Derby Street looking towards the Range with the Walter Reid Warehouse on the right during the 1918 Rockhampton flood.
Derby Street looking towards the Range with the Walter Reid Warehouse on the right during the 1918 Rockhampton flood.

Flood waters slowly recede (1918)

Tuesday 12th February 1918

THE FLOODS

THE Fitzroy River at Rockhampton is still falling very slowly, the reading at eight o'clock, yesterday morning being 28 ft. 3 in. above low water of ordinary spring tide. At half-past eight o'clock last night it was 28 ft. At Yaamba it was 51 ft. 5 in. above summer level at 9 am. yesterday and was going down at the rate of 3 in. per hour. The other rivers are falling rapidly. The advices yesterday were: Comet, 3 pm. 41 ft. 7 in., falling 2 in. per hour; Dawson River at Boolburra, 3 pm., 39 ft. 4 in., falling 3 in. per hour.

The tail end of a gale was experienced in Rockhampton yesterday morning. The barometric readings were somewhat low in the morning, but improved as the day wore on. It is stated that the wind blew very strongly at Yeppoon, Emu Park, Sea Hill and Broadmount. An abnormal tide prevailed at Port Alma yesterday morning. It is stated to have been the biggest experienced there for eighteen years. The Foreman of Works, Mr. J.C. Dobbs, states that Sunday's clean-up of dead frogs totalled the abnormal quantity of 500 gallons.

A number of women and children accommodated at the centrally situated institutions have returned to their homes; but comparatively few men have yet quitted the Soldiers' Rest and Recreation Rooms, where 100 are accommodated.

To signify his gratitude Mr. Yarwood gave one pound to Mrs. C. Harden, who is in charge of the School of Arts, for the relief afforded his wife and family. For the inmates in St. Paul's School-room the Mayoress, Mrs. T.W. Kingel, has received a box of bananas from Mr. F. Braithwaite and a case of pineapples from Mrs. B Finlay, both of Yeppoon, and boots from Mr. W.S.A. Hunter, with the use of two sewing machines from the Red Cross Society.

GAS AND WATER SUPPLIES

PUMPING operations, under the direction of the manager of the Rockhampton Gas Company, Mr. E.J. Lord, have been in progress continuously since Saturday morning, and as soon as the whole of the water has been got out of the mains, the supply of gas will be restored, provided, of course, that there are no unforeseen difficulties. Everything at the works is in readiness for a start as soon as the mains are free of water.

The water supply was restored yesterday morning; but there was an interruption owing to damage to the rising main which carries the water from the pumps to the reservoir.

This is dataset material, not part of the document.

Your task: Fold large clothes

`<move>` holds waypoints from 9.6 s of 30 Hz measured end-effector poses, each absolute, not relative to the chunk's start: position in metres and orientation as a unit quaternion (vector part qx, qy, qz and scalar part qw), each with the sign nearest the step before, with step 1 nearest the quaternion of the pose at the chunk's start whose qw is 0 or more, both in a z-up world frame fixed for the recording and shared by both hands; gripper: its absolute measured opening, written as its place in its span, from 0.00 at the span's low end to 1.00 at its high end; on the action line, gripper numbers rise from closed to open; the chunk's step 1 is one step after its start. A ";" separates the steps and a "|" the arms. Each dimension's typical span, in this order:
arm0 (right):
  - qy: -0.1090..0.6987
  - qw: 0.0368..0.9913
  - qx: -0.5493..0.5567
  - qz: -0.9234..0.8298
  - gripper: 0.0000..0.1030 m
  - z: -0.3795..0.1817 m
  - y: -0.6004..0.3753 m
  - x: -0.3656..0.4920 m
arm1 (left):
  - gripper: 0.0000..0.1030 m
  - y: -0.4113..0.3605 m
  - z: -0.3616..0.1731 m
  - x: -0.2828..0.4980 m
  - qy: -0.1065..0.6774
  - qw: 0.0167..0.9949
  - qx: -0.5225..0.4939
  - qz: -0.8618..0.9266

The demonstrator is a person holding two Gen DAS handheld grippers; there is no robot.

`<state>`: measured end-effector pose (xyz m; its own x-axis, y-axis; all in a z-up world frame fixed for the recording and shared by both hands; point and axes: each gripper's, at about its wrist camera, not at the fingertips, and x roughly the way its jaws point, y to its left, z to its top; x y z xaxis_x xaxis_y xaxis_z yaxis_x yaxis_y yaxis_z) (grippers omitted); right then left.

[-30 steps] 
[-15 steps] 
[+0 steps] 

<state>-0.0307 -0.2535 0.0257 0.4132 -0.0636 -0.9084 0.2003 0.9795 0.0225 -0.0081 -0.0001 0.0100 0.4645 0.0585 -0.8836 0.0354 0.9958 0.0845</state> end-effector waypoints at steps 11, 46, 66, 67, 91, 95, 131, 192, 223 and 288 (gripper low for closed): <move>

The pipe had been shifted by a huge washout. A similar washout occurred in the vicinity, but it did not damage the main. The trouble, it is expected, will be remedied before this morning.

THE RAILWAY SERVICES

THE southern passengers and mail service was continued yesterday via Port Alma and Broadmount, the Marine Department's steamer Llewellyn plying between the two ports.

A train for Broadmount, with southern passengers and mails, will leave the Stanley Street railway station at a quarter to

seven o'clock this morning, the Llewellyn making the trip across to Port Alma again.

Owing to the fall in the water between Rockhampton and Gracemere and the consequent risk to boats between these points, only a limited number of male passengers for Mount Morgan will be boated over today, leaving the end of the Upper Dawson Road at 3.30 am, and 2 pm. Small letter mails will also be taken across.

Under no circumstances will women and children be carried.

Yesterday morning the water was 6 ft. over the Alton Downs Railway at the Lions Creek Bridge. The Central Railway from Rockhampton to Yeppen was clear yesterday morning; but the bank had been washed out for a few chains between Yeppen and the bridge.

Owing to the strong current running, however, a full inspection of the damage could not be made.

If possible, temporary repairs will be effected today.